WORK INSTRUCTIONS: Return the lines below that carry the word "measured".

-- Opening Marker --

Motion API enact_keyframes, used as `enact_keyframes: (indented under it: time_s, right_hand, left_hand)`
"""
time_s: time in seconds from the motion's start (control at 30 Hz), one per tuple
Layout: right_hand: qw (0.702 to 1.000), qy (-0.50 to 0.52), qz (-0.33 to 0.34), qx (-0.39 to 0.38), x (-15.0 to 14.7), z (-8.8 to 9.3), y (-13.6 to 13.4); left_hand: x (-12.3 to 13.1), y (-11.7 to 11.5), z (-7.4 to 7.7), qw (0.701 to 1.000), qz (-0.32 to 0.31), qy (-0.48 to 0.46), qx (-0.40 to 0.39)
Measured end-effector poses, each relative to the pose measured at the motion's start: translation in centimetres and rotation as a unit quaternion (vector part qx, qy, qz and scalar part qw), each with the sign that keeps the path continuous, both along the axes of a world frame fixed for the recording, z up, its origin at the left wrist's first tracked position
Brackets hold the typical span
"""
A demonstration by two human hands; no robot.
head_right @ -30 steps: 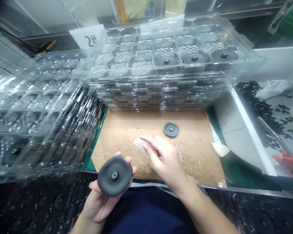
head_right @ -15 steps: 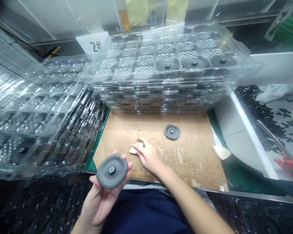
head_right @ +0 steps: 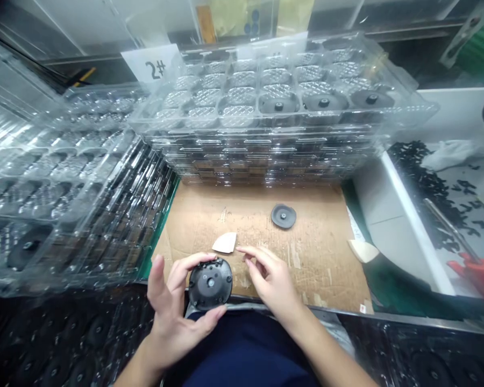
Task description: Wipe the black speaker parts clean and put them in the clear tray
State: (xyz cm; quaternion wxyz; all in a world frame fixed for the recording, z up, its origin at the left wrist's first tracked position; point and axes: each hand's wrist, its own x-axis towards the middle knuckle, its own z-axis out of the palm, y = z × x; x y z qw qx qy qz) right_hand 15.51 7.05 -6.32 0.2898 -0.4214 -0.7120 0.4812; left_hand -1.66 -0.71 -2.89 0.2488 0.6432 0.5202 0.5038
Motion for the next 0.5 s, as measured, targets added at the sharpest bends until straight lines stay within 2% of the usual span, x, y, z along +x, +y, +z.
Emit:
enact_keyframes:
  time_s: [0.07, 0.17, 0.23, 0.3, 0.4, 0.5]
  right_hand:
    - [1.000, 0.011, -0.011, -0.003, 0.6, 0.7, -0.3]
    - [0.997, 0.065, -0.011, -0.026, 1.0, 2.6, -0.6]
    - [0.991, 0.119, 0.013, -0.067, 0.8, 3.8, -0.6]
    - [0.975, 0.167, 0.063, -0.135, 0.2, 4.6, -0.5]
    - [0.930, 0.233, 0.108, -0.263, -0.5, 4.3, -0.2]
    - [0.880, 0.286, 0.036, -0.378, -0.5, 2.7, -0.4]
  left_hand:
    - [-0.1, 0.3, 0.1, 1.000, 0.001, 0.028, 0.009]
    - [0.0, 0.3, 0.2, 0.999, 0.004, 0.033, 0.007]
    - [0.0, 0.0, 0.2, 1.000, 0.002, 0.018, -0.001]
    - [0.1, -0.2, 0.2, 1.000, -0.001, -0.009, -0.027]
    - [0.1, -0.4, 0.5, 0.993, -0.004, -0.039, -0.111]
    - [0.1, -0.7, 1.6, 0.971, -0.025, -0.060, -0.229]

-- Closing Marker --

OUTPUT:
Measured end-effector poses, each relative to the pose measured at the motion's start: translation in centimetres and rotation as a unit quaternion (vector part qx, qy, qz and scalar part qw), each with the sign that keeps the path continuous, both along the axes of a world frame fixed for the recording, z up, its origin at the left wrist's first tracked position
Motion for the next 0.5 s, as measured, targets added at the sharpest bends until straight lines stay within 2% of the usual span, x, y, z along +x, +y, +z.

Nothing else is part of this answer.